[[ Supplied material, beginning ]]

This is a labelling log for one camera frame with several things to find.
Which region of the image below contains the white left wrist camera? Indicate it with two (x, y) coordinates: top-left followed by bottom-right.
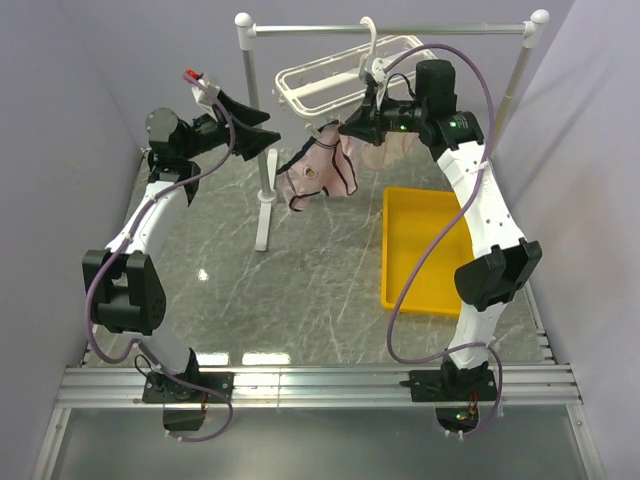
(183, 69), (222, 120)

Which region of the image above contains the white pink underwear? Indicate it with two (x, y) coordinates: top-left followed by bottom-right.
(361, 132), (418, 171)

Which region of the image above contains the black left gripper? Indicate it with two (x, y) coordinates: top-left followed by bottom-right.
(181, 91), (281, 161)

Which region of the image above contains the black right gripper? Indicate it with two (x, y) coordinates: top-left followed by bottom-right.
(338, 87), (428, 148)

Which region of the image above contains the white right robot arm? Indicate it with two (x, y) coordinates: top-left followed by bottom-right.
(340, 58), (542, 402)

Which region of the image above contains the white metal clothes rack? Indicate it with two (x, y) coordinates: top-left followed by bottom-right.
(233, 8), (551, 251)

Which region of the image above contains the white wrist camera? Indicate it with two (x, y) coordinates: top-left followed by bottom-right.
(358, 54), (389, 110)
(183, 69), (222, 120)

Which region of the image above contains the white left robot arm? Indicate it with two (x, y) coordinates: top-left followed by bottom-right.
(82, 91), (280, 443)

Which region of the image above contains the white plastic clip hanger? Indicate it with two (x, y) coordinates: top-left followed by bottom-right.
(274, 17), (422, 120)

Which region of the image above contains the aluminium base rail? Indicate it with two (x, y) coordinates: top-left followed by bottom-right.
(34, 364), (605, 479)

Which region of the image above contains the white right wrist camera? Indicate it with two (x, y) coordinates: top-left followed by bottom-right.
(358, 54), (389, 110)

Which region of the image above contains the yellow plastic tray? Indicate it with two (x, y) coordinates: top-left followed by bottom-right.
(379, 186), (476, 318)

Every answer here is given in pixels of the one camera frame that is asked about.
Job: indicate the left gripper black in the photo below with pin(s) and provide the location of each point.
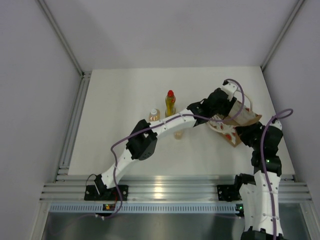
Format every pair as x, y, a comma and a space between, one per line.
228, 105

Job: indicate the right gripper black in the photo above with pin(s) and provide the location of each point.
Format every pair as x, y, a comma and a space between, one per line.
244, 131

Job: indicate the burlap watermelon canvas bag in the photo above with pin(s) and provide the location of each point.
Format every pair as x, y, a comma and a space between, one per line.
227, 128

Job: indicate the yellow bottle red cap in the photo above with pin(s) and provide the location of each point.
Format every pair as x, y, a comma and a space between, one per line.
170, 101

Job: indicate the yellow bottle white cap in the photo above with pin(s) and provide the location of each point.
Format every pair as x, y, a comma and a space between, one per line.
178, 135

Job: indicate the pale bottle white cap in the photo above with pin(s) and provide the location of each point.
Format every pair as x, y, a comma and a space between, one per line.
154, 115

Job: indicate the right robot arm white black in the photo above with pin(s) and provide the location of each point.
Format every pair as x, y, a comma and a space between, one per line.
260, 191

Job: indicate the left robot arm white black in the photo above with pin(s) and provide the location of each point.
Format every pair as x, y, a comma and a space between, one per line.
141, 143

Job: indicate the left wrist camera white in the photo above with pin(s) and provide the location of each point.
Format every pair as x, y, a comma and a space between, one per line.
230, 89

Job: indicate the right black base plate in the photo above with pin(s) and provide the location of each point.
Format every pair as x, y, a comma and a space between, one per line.
228, 193

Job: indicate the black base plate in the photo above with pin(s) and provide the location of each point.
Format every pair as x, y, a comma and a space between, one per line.
92, 194
228, 193

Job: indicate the right aluminium frame post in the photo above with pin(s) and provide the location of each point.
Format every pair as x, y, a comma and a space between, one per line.
289, 21

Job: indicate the aluminium frame post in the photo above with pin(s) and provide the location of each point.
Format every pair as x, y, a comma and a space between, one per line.
60, 35
289, 21

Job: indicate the left aluminium frame post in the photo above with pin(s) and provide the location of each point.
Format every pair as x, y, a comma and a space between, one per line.
60, 35

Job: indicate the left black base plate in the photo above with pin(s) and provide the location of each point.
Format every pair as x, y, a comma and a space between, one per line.
92, 194

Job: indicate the aluminium rail frame front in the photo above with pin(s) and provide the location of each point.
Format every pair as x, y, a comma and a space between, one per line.
204, 189

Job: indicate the grey slotted cable duct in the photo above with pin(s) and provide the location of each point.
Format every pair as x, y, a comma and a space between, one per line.
146, 208

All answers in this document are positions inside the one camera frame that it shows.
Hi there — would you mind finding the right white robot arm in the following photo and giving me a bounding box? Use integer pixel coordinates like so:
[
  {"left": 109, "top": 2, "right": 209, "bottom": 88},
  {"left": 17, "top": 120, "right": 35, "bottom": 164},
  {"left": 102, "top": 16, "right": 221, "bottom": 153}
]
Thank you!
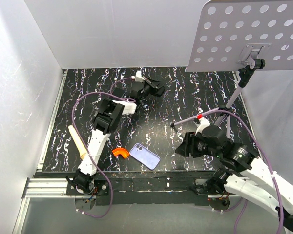
[{"left": 175, "top": 125, "right": 293, "bottom": 232}]

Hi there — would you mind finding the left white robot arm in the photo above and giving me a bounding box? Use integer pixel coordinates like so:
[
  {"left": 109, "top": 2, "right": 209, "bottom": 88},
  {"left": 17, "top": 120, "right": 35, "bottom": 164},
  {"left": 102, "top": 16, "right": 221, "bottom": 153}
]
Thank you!
[{"left": 67, "top": 74, "right": 165, "bottom": 195}]

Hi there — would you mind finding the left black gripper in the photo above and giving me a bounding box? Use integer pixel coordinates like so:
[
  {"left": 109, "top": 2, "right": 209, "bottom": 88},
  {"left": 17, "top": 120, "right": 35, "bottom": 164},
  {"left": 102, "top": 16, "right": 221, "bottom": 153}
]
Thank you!
[{"left": 140, "top": 77, "right": 166, "bottom": 102}]

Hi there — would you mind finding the orange curved pipe piece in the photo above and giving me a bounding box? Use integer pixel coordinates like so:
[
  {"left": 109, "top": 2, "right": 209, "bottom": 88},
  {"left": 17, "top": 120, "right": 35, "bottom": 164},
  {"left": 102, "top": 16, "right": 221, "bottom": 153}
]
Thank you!
[{"left": 112, "top": 148, "right": 129, "bottom": 158}]

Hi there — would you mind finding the lavender phone case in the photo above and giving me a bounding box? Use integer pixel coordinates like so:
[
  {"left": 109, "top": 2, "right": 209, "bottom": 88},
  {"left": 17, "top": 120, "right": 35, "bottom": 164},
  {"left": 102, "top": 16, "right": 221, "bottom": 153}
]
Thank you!
[{"left": 129, "top": 143, "right": 161, "bottom": 170}]

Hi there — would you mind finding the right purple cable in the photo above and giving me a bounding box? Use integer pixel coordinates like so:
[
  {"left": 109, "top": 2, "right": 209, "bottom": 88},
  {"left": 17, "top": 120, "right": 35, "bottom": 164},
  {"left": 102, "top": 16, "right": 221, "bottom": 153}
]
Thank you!
[{"left": 218, "top": 112, "right": 284, "bottom": 234}]

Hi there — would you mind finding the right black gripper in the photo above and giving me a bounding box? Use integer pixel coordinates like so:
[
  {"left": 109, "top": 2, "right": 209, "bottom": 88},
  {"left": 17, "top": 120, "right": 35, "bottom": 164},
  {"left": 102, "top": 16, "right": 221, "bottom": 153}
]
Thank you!
[{"left": 174, "top": 132, "right": 221, "bottom": 158}]

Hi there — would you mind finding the black phone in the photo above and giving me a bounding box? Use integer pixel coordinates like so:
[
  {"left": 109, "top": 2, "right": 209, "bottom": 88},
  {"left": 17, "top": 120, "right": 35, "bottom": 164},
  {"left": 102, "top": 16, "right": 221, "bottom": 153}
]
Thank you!
[{"left": 154, "top": 86, "right": 165, "bottom": 97}]

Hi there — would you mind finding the perforated music stand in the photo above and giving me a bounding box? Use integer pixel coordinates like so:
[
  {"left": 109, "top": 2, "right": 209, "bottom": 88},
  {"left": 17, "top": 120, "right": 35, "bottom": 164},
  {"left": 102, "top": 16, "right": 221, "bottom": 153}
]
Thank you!
[{"left": 169, "top": 0, "right": 293, "bottom": 169}]

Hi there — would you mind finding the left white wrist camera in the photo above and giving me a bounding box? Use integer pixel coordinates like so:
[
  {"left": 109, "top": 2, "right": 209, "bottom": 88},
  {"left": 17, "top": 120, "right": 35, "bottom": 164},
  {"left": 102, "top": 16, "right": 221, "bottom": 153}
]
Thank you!
[{"left": 131, "top": 71, "right": 146, "bottom": 82}]

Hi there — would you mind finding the cream wooden pestle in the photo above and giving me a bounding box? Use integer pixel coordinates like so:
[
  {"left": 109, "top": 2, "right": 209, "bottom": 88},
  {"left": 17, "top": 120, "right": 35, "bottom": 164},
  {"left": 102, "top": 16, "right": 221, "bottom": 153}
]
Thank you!
[{"left": 68, "top": 125, "right": 87, "bottom": 160}]

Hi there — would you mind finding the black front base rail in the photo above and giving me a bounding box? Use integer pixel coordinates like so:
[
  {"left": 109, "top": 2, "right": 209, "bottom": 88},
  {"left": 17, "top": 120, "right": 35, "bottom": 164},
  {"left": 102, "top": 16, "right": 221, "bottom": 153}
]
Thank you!
[{"left": 22, "top": 171, "right": 234, "bottom": 207}]

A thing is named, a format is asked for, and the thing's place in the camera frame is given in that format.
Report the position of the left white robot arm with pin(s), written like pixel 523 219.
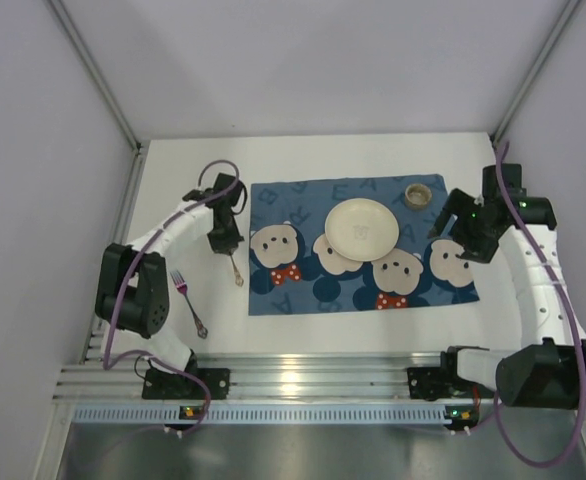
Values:
pixel 133 287

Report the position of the blue cartoon mouse placemat cloth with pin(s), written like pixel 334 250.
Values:
pixel 294 270

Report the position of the aluminium frame post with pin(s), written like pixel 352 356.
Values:
pixel 92 68
pixel 534 71

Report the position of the cream round plate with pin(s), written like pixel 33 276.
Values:
pixel 362 229

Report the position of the small glass cup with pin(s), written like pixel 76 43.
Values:
pixel 417 196

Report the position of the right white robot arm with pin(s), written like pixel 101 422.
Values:
pixel 549 369

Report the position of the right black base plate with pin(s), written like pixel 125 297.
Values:
pixel 434 383

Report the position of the gold spoon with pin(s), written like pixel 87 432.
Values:
pixel 238 278

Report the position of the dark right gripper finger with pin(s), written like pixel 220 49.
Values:
pixel 442 225
pixel 459 201

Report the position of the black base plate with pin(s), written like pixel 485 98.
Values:
pixel 434 383
pixel 160 385

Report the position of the aluminium mounting rail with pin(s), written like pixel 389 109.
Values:
pixel 292 377

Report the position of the left aluminium frame post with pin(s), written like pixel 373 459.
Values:
pixel 92 68

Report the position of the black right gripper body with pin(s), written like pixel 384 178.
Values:
pixel 462 220

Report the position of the slotted grey cable duct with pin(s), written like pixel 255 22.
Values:
pixel 279 414

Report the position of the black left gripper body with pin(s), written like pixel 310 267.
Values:
pixel 225 239

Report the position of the right aluminium frame post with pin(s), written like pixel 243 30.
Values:
pixel 534 71

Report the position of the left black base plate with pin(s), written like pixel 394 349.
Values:
pixel 160 385

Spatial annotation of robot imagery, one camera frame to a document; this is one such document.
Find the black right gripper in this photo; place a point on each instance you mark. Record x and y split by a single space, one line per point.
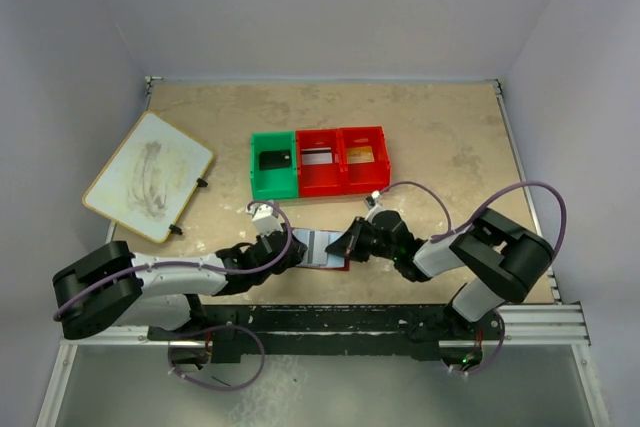
348 243

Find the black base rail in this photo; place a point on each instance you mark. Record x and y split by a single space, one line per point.
421 332

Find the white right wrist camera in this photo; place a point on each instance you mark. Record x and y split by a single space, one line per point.
373 203

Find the yellow-framed whiteboard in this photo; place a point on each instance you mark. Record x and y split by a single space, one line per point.
149 180

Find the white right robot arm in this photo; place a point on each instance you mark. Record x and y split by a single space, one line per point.
506 258

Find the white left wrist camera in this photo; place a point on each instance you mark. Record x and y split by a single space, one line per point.
264 218

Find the green plastic bin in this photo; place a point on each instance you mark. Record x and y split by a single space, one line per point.
279 183

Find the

[[ Supplied material, end ]]

#### [Problem statement]
If a line of the data contains "that", it counts; report the number of such lines and nothing else.

#### [Task response]
3